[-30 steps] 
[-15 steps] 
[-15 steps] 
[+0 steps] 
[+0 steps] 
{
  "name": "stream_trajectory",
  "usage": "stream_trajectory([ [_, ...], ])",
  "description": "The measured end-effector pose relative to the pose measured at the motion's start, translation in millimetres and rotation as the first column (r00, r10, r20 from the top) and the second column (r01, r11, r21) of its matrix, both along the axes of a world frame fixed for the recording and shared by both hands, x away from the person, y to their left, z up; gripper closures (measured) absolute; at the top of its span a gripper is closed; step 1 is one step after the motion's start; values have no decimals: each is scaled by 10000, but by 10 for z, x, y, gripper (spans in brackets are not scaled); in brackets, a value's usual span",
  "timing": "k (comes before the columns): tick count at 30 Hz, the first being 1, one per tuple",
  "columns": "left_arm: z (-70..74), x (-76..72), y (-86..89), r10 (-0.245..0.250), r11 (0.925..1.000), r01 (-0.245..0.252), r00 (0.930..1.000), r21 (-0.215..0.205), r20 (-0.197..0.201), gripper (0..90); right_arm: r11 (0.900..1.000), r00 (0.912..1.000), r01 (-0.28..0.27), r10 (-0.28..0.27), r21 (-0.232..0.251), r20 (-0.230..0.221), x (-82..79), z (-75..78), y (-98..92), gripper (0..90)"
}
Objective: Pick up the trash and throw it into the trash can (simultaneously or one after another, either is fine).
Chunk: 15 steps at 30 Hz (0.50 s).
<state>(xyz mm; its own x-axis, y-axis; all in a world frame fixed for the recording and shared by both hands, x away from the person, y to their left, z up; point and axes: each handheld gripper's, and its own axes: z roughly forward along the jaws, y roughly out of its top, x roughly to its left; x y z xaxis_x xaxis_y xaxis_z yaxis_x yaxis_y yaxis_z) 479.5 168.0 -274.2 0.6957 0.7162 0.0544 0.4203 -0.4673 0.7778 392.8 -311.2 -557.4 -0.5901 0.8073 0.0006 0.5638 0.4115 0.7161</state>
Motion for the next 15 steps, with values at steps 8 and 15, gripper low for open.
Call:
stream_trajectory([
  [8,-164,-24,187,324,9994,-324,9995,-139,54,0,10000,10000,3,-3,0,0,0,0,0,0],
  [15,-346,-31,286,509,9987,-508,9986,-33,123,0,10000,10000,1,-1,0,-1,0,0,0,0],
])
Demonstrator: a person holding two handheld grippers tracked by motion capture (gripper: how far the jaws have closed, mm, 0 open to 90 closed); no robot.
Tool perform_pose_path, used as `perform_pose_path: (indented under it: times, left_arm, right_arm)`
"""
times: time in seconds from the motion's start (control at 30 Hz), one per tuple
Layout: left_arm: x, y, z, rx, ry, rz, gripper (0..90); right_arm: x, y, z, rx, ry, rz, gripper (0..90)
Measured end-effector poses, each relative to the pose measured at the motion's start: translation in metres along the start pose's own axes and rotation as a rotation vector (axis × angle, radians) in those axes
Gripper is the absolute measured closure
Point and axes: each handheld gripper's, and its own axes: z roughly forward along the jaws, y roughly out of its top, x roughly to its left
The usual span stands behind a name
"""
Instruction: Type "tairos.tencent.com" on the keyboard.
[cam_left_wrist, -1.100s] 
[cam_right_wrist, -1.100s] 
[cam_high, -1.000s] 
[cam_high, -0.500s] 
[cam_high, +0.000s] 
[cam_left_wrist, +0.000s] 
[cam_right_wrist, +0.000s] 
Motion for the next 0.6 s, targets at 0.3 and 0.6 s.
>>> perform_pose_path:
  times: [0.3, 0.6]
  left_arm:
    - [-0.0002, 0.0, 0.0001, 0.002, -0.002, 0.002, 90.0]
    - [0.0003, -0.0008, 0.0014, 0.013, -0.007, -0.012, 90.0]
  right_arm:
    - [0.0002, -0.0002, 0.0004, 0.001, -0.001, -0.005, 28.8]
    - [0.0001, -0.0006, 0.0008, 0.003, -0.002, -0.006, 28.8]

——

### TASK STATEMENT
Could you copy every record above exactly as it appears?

### WRITTEN SOLUTION
[-30 steps] 
[-15 steps] 
[-15 steps] 
[+0 steps] 
[+0 steps] 
{
  "name": "stream_trajectory",
  "usage": "stream_trajectory([ [_, ...], ])",
  "description": "The measured end-effector pose relative to the pose measured at the motion's start, translation in millimetres and rotation as the first column (r00, r10, r20 from the top) and the second column (r01, r11, r21) of its matrix, both along the axes of a world frame fixed for the recording and shared by both hands, x away from the person, y to their left, z up; gripper closures (measured) absolute; at the top of its span a gripper is closed; step 1 is one step after the motion's start; values have no decimals: each is scaled by 10000, but by 10 for z, x, y, gripper (spans in brackets are not scaled); in brackets, a value's usual span",
  "timing": "k (comes before the columns): tick count at 30 Hz, the first being 1, one per tuple",
  "columns": "left_arm: z (-70..74), x (-76..72), y (-86..89), r10 (-0.245..0.250), r11 (0.925..1.000), r01 (-0.245..0.252), r00 (0.930..1.000), r21 (-0.215..0.205), r20 (-0.197..0.201), gripper (0..90); right_arm: r11 (0.900..1.000), r00 (0.912..1.000), r01 (-0.28..0.27), r10 (-0.28..0.27), r21 (-0.232..0.251), r20 (-0.230..0.221), x (-82..79), z (-75..78), y (-98..92), gripper (0..90)"
}
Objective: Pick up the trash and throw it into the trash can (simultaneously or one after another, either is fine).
Chunk: 15 steps at 30 Hz (0.50 s).
<state>(xyz mm; its own x-axis, y-axis; all in a world frame fixed for the recording and shared by both hands, x away from the person, y to their left, z up; point and axes: each handheld gripper's, and its own axes: z roughly forward along the jaws, y roughly out of its top, x roughly to its left; x y z xaxis_x xaxis_y xaxis_z yaxis_x yaxis_y yaxis_z) 479.5 168.0 -274.2 0.6957 0.7162 0.0544 0.4203 -0.4673 0.7778 392.8 -311.2 -557.4 -0.5901 0.8073 0.0006 0.5638 0.4115 0.7161</state>
Motion for the next 15 steps, with values at steps 8 and 15, gripper low for open.
Call:
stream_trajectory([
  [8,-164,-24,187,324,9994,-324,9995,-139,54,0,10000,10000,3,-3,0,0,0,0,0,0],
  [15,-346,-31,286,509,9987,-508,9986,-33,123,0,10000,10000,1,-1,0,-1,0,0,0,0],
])
Demonstrator: a person holding two handheld grippers tracked by motion capture (gripper: how far the jaws have closed, mm, 0 open to 90 closed); no robot.
Tool perform_pose_path, used as `perform_pose_path: (indented under it: times, left_arm, right_arm)`
"""
times: time in seconds from the motion's start (control at 30 Hz), one per tuple
Layout: left_arm: x, y, z, rx, ry, rz, gripper (0..90); right_arm: x, y, z, rx, ry, rz, gripper (0..90)
Measured end-effector poses, each relative to the pose measured at the motion's start: translation in metres along the start pose's own axes and rotation as a rotation vector (axis × angle, radians) in those axes
Gripper is the absolute measured closure
Point and axes: each handheld gripper's, and its own axes: z roughly forward along the jaws, y roughly out of its top, x roughly to its left
The usual span stands behind a name
"""
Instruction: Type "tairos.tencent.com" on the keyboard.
[cam_left_wrist, -1.100s] 
[cam_right_wrist, -1.100s] 
[cam_high, -1.000s] 
[cam_high, -0.500s] 
[cam_high, +0.000s] 
[cam_left_wrist, +0.000s] 
[cam_right_wrist, +0.000s] 
Motion for the next 0.6 s, targets at 0.3 and 0.6 s.
>>> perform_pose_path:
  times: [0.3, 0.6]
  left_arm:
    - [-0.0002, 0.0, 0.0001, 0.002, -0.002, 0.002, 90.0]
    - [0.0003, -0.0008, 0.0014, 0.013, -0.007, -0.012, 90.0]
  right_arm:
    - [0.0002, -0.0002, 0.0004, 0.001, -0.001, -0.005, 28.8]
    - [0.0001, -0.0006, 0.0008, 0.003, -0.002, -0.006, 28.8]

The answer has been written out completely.